- [Task item]: For this item, repeat the material exactly while omitting its pictures.

- [Recorded information]:
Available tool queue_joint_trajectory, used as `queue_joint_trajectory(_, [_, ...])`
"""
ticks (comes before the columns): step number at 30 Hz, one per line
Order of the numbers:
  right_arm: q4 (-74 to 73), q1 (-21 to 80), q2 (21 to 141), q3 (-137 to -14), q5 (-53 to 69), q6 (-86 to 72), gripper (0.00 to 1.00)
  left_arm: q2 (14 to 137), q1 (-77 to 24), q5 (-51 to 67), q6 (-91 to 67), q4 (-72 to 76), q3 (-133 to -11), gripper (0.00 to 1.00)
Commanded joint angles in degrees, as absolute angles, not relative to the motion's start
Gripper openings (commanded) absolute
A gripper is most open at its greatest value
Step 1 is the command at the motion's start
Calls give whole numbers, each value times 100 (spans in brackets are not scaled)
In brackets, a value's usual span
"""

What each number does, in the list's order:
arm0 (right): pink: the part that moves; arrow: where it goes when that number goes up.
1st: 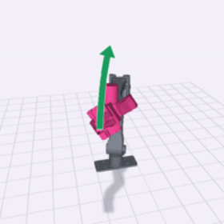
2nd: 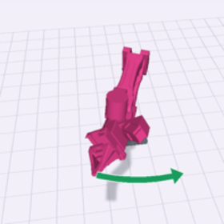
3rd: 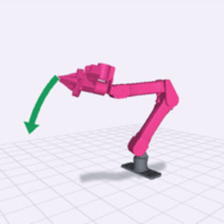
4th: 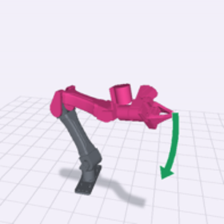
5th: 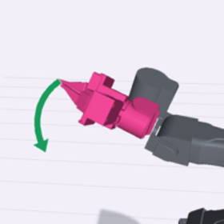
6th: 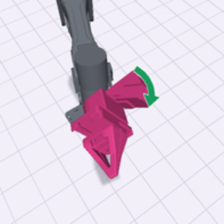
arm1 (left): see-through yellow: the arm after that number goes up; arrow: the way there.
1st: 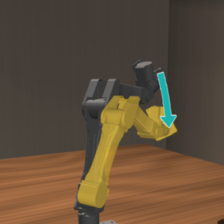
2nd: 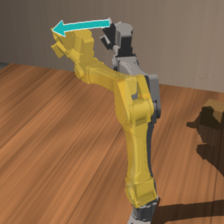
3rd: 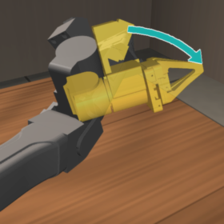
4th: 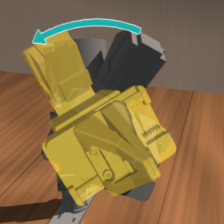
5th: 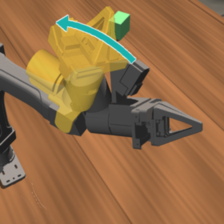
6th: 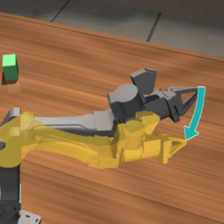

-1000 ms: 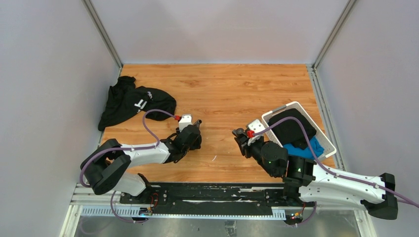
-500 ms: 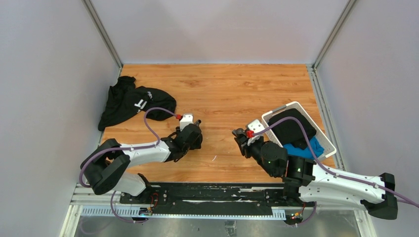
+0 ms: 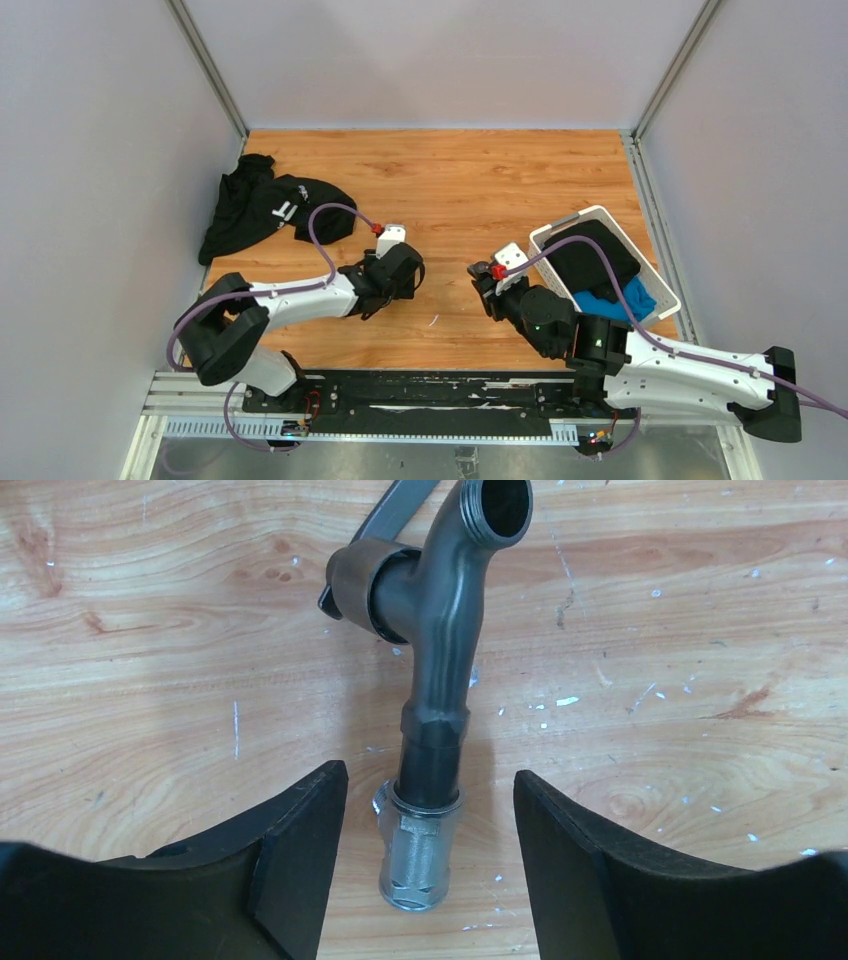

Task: Install the water faucets
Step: Pick up the water faucet from the center of the board.

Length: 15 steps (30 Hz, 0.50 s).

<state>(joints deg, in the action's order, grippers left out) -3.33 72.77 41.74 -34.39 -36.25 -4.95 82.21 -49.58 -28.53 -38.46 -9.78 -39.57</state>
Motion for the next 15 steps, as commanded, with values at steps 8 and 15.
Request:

- [Answer area]:
Available tool queue_joint_trajectory, used as `queue_joint_trajectory(_, [_, ...])`
"""
ticks (comes before the columns): step number at 30 Hz, one per line
Order of the numbers:
  right_arm: q4 (-74 to 73), q1 (-21 to 80), q2 (21 to 141), q3 (-137 to -14), q5 (-53 to 69), q6 (-86 to 72), gripper (0.00 to 1.00)
  left_arm: q2 (14 to 137), q1 (-77 to 24), q5 (-51 to 67), q6 (-91 to 67), q4 (-72 to 76), q3 (-133 to -11), gripper (0.00 to 1.00)
Commanded joint angles in degrees, as absolute angles, not relative to the motion's start
Gripper openings (commanded) absolute
A gripper is most open at its greatest value
Step 1 is the command at the motion's start
Calls give whole numbers, each value times 100 (spans in brackets are not scaled)
In brackets, a value's usual span
"""

What each number does, in the list's order:
arm0 (right): pink: the part that moves; arrow: where it goes when that number goes up.
1st: 
2nd: 
3rd: 
4th: 
5th: 
6th: 
arm1 (left): see-through yellow: the arm after that number goes up; arrow: the way there.
1st: 
2nd: 
3rd: 
4th: 
5th: 
6th: 

-1000 ms: 
-500 ms: 
+0 ms: 

Task: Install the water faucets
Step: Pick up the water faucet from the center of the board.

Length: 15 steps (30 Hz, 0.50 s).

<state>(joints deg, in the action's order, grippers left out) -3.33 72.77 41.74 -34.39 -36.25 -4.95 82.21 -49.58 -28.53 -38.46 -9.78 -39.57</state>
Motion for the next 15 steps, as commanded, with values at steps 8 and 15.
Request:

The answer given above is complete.